▸ Stored entries

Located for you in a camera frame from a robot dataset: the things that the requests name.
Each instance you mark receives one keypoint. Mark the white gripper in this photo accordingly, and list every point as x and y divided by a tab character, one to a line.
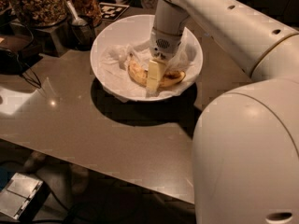
163	46

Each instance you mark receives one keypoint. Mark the grey box on floor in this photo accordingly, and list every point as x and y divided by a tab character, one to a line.
23	196

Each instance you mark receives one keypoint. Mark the large glass nut jar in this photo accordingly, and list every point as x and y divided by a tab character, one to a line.
39	13

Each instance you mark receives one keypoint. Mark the white plastic spoon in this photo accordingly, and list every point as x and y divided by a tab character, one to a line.
76	19

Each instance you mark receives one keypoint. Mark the white bowl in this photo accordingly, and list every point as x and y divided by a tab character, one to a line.
134	28

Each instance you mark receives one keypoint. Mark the white paper napkin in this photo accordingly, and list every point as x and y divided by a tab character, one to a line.
112	71

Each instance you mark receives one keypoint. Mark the small glass snack jar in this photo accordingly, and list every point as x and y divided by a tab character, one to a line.
89	8

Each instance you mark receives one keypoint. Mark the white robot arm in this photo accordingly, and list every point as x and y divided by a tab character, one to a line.
245	147

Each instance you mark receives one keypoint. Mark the dark cup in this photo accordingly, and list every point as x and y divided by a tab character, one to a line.
81	36

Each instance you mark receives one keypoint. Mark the black device with cable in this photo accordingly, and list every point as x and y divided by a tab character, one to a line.
19	53

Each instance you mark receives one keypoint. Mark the steel jar base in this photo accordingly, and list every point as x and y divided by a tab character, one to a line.
54	39

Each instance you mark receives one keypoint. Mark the black white fiducial marker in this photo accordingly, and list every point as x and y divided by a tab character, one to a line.
111	12

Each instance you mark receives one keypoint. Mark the yellow banana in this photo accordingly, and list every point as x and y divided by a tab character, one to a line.
139	75

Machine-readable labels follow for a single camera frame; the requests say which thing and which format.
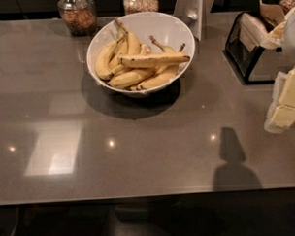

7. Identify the lower middle yellow banana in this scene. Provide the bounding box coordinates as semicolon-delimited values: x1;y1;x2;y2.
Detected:
109;68;154;89

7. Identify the middle glass jar with oats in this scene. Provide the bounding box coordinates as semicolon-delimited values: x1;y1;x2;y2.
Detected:
123;0;159;15

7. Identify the inner left yellow banana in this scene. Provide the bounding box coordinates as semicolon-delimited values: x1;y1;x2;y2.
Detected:
107;37;130;77

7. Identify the white stand in background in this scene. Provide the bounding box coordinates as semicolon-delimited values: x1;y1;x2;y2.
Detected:
173;0;214;41

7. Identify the black napkin holder tray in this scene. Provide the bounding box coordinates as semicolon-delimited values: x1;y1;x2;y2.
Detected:
223;12;276;85

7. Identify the left glass jar with cereal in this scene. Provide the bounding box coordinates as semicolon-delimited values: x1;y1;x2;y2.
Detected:
57;0;97;36

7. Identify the lower right yellow banana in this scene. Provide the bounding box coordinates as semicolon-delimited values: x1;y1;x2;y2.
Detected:
129;43;185;91

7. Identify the greenish stem back banana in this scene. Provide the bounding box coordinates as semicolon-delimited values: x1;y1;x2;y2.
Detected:
149;35;175;53

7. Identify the left curved yellow banana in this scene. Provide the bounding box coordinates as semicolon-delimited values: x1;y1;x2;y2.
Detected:
94;34;126;81

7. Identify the top horizontal yellow banana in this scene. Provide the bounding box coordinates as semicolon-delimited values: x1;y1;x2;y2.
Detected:
118;51;190;68

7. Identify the upright yellow banana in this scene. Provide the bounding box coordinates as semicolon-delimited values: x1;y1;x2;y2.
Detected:
115;18;141;55

▸ Task item
Tally the lines of the data that contain the string "requests" and report the total alone.

▸ Expected answer
2